- [What you need to do]:
Tally the lines of the data below that contain the string "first". Give the tally and nothing else.

------------------------------------------------

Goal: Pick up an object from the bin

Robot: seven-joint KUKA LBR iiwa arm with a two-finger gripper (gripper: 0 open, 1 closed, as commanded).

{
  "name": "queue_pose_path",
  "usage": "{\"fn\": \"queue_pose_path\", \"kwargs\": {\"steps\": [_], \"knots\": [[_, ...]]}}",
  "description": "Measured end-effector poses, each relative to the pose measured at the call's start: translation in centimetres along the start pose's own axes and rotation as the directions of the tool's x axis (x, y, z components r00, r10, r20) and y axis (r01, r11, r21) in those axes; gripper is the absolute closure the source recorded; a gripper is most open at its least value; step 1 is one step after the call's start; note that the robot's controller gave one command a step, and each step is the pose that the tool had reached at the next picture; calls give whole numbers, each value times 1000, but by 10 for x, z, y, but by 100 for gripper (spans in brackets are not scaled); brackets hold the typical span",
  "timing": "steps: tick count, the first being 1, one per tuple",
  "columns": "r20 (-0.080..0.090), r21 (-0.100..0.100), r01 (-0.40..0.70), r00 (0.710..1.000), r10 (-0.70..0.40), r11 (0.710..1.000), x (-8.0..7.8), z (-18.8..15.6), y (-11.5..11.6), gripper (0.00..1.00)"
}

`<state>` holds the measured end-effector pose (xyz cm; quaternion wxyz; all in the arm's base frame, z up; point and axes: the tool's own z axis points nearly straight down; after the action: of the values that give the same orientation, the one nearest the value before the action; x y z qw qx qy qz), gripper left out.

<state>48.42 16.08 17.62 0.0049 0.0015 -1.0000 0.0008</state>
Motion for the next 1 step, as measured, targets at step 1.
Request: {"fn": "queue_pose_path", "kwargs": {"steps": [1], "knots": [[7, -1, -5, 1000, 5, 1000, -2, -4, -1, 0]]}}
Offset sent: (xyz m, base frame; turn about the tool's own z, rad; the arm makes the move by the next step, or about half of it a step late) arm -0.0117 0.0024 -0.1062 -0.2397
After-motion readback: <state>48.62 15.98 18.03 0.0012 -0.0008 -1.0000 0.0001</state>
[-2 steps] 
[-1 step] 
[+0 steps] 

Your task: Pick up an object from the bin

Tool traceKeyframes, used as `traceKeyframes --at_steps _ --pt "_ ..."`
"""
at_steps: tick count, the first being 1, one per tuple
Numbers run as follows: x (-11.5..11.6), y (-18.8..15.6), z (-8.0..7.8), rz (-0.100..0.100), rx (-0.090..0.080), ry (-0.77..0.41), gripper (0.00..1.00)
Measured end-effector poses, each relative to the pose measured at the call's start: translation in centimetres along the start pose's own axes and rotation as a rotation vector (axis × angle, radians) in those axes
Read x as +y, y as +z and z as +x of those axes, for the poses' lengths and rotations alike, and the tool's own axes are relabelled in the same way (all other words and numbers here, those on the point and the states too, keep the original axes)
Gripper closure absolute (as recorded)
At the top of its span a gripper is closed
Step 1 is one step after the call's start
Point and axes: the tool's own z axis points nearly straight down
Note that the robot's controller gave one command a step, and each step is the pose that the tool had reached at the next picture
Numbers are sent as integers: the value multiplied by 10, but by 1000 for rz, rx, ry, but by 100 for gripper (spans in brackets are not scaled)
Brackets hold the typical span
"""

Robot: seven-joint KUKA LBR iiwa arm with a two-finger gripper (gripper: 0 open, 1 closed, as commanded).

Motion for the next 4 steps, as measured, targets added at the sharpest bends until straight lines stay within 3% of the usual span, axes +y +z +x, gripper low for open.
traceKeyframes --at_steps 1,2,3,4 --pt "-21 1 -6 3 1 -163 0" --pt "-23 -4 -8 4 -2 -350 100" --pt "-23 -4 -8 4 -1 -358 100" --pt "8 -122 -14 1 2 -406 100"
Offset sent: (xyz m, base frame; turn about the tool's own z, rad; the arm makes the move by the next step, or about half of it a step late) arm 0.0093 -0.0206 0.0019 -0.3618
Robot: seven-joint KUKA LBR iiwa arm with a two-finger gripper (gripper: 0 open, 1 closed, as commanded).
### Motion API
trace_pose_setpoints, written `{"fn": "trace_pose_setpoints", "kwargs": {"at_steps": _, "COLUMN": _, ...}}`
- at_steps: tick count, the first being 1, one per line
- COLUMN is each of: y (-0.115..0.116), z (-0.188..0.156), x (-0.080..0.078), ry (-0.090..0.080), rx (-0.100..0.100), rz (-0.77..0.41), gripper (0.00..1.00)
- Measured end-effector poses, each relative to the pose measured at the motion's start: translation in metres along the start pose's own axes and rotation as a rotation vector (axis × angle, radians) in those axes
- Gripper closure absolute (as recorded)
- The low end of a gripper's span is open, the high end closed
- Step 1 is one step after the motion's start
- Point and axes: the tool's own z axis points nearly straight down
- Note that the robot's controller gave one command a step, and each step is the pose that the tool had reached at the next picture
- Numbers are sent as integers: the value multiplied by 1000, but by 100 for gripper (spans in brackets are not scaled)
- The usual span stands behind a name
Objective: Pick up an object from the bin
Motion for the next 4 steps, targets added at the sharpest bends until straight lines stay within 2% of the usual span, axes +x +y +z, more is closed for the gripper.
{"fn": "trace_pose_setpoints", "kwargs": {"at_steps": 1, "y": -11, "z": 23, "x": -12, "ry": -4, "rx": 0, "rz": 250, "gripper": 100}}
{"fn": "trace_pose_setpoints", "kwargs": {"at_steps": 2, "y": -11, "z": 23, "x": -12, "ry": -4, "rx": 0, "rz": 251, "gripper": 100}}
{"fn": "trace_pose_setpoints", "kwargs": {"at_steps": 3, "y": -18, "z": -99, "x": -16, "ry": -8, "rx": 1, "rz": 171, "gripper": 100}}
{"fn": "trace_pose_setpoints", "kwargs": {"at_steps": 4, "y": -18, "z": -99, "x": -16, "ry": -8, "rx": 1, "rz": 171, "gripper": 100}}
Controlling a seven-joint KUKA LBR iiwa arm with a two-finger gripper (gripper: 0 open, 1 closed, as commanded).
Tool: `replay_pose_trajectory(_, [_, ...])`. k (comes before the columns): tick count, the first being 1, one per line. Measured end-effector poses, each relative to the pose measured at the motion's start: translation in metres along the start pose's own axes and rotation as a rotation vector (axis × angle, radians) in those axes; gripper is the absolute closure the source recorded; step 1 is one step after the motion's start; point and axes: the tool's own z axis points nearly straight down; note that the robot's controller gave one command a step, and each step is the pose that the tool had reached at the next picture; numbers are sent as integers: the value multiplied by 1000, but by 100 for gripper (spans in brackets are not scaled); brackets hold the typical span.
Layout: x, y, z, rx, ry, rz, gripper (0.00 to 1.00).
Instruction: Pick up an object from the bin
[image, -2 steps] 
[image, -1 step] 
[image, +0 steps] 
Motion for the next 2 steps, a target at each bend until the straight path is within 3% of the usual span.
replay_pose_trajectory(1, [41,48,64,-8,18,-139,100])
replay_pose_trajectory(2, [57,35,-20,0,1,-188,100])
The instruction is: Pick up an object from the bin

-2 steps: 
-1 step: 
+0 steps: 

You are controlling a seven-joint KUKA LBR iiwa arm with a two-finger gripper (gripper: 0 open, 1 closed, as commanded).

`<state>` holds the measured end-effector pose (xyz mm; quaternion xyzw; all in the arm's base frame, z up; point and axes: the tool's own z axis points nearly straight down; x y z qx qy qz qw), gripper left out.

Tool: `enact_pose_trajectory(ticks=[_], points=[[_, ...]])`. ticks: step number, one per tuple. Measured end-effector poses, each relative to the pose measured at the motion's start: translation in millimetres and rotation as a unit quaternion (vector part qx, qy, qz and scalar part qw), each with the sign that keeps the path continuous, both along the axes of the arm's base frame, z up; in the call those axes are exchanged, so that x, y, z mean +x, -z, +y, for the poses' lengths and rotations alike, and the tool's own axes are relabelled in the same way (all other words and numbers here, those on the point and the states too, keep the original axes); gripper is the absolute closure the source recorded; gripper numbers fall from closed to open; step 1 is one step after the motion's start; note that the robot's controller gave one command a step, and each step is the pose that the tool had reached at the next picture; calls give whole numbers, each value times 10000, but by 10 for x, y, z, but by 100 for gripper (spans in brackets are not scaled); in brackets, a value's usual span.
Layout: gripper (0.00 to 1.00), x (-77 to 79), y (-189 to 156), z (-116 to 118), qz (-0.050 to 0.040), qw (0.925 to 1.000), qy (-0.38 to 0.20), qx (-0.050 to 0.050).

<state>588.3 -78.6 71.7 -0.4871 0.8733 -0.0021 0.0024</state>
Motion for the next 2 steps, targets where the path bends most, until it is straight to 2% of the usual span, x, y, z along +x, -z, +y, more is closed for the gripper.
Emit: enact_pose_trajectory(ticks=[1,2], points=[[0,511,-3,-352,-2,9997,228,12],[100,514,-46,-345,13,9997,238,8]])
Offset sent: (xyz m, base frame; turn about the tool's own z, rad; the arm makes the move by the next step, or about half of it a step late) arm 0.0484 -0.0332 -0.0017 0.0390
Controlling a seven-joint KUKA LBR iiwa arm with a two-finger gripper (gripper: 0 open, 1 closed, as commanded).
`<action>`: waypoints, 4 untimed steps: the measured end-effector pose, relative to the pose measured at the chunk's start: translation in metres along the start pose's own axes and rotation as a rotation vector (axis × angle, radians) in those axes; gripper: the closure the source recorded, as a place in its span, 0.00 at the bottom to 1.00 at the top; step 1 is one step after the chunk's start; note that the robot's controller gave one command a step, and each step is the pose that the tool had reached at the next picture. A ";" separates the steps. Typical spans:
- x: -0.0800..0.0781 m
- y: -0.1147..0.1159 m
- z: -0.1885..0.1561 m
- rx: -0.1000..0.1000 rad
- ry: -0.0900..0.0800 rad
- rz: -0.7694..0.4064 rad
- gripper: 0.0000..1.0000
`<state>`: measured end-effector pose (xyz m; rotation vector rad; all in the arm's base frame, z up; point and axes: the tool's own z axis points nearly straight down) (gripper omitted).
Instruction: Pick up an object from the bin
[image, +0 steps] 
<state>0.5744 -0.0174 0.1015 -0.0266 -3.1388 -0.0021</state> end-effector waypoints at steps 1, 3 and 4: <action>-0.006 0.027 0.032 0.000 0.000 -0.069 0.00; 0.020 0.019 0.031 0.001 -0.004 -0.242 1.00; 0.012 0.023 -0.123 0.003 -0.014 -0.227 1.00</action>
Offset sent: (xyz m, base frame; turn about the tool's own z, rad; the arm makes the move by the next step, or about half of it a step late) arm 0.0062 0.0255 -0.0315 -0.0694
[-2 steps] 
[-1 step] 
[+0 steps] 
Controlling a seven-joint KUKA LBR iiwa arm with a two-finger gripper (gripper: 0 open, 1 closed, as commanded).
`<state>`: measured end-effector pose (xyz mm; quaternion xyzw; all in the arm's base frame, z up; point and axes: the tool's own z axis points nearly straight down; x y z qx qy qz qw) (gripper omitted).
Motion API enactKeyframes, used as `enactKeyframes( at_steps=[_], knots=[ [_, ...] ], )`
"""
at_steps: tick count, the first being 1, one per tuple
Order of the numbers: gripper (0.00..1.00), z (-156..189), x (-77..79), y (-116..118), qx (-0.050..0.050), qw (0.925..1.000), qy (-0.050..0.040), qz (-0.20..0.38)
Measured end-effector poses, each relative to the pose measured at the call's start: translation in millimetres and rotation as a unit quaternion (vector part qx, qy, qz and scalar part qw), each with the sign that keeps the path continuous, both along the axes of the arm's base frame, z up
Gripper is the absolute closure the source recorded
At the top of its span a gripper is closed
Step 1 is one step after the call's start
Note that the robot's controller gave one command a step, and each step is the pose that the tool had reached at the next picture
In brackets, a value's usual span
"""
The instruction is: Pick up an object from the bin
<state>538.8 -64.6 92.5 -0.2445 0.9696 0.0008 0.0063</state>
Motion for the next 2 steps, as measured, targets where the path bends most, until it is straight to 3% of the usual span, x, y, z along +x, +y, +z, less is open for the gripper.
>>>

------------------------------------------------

- [Exercise output]:
5